As we left the store I thought, “No wonder people think that children are too expensive”, and postpone having them until they feel they can afford them. If I was a new mom, I would have been overwhelmed with vast number of items in various styles, colors, and brands staring at me. As the store manger gave me the new parents checklist, supposedly a list of everything we would most certainly need upon baby’s arrival, I can honestly say that we would do fine without at least half of the items listed. I did however, get some great coupons and free baby shower invitations that I didn’t think I’d need until my sister-in-law insisted that there was no way our family would see a new baby added who hadn’t been “showered”, even it was our fifth baby. Sometimes I take for granted how blessed I am.

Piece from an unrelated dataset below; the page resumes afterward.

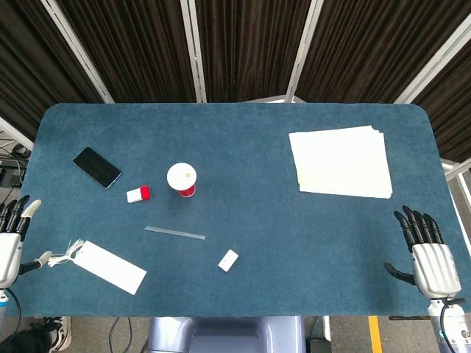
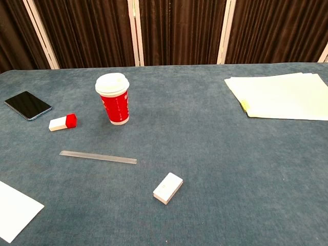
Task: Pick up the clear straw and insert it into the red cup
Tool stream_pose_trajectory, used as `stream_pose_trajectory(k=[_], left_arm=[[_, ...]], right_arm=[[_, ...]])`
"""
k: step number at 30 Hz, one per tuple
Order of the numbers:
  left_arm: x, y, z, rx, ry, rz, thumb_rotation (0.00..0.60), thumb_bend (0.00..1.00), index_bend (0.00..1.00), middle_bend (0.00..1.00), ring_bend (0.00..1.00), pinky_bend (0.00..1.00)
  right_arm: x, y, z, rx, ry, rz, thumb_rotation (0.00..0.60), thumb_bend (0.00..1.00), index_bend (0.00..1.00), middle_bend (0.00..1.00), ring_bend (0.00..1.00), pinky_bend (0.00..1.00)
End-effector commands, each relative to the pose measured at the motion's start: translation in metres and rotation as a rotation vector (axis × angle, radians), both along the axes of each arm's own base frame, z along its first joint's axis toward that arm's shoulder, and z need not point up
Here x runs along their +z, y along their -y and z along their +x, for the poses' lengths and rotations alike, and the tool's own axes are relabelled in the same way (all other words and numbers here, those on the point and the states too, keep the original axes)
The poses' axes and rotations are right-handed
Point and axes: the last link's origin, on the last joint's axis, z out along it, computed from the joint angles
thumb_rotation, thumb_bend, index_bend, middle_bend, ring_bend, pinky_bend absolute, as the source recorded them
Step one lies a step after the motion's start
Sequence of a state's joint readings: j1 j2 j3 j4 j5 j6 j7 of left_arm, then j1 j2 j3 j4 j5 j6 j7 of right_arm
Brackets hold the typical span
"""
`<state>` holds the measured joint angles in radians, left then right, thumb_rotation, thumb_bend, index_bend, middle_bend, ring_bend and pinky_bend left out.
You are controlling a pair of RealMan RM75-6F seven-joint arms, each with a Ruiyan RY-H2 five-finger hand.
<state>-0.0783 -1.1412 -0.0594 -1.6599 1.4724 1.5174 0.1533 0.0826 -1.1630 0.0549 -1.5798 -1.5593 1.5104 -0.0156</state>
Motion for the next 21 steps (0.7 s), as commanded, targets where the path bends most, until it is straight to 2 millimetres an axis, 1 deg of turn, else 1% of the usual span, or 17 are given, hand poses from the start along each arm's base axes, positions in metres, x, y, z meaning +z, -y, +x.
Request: stream_pose_trajectory(k=[1,12,21], left_arm=[[-0.0006,0.0002,-0.0001,0.001,-0.002,-0.003,0.6,0.02,0.08,0.0,0.0,0.0],[-0.0015,0.0012,0.0013,-0.004,-0.005,-0.008,0.6,0.02,0.08,0.0,0.0,0.0],[-0.0054,-0.0031,0.0017,-0.007,-0.007,-0.029,0.6,0.03,0.09,0.0,0.0,0.0]], right_arm=[[0.0001,-0.0003,-0.0001,0.001,0.001,-0.001,0.6,0.12,0.0,0.0,0.0,0.0],[0.0017,-0.002,0.0002,0.001,0.007,-0.001,0.6,0.12,0.0,0.0,0.0,0.0],[0.0007,-0.001,-0.0009,-0.01,0.004,0.001,0.6,0.12,0.0,0.0,0.0,0.0]])
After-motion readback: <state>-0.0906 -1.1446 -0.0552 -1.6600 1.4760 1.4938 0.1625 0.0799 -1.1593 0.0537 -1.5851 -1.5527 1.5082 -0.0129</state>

All of this got me to thinking about how vital the Titus 2 relationship is. If more young women had someone to mentor them and teach them the difference between what’s necessary and what’s not, they could see that having a new baby doesn’t have to mean breaking the bank. The transition to motherhood would be so much smoother and young moms wouldn’t feel so overwhelmed when they suddenly find themselves at home, alone, and responsible for this new little life that God has blessed them with.
There are so many things that women can learn from one another when we take the time to nurture relationships the way God’s word tells us to. I realize that taking care of our homes and families is a full time job and I’m not suggesting that we spend all or even more than a small amount, of our time gadding about and talking about the things that we should be busy doing. But as I and one of my sisters-in-law (who is a mother of 6), walked, talked and shared our experience with our sis-in-law who is about to be a first time mom, I couldn’t help but the notice the considerable number of expectant moms walking around with the registry scanner, looking fairly overwhelmed and confused. In most cases they were alone. Occasionally one would ask our opinion on a particular item and we offered as much guidance as we could. But how much better it would have been for them if they, like my young sis-in-law, were being accompanied by an older, more experienced mom to show them the ropes.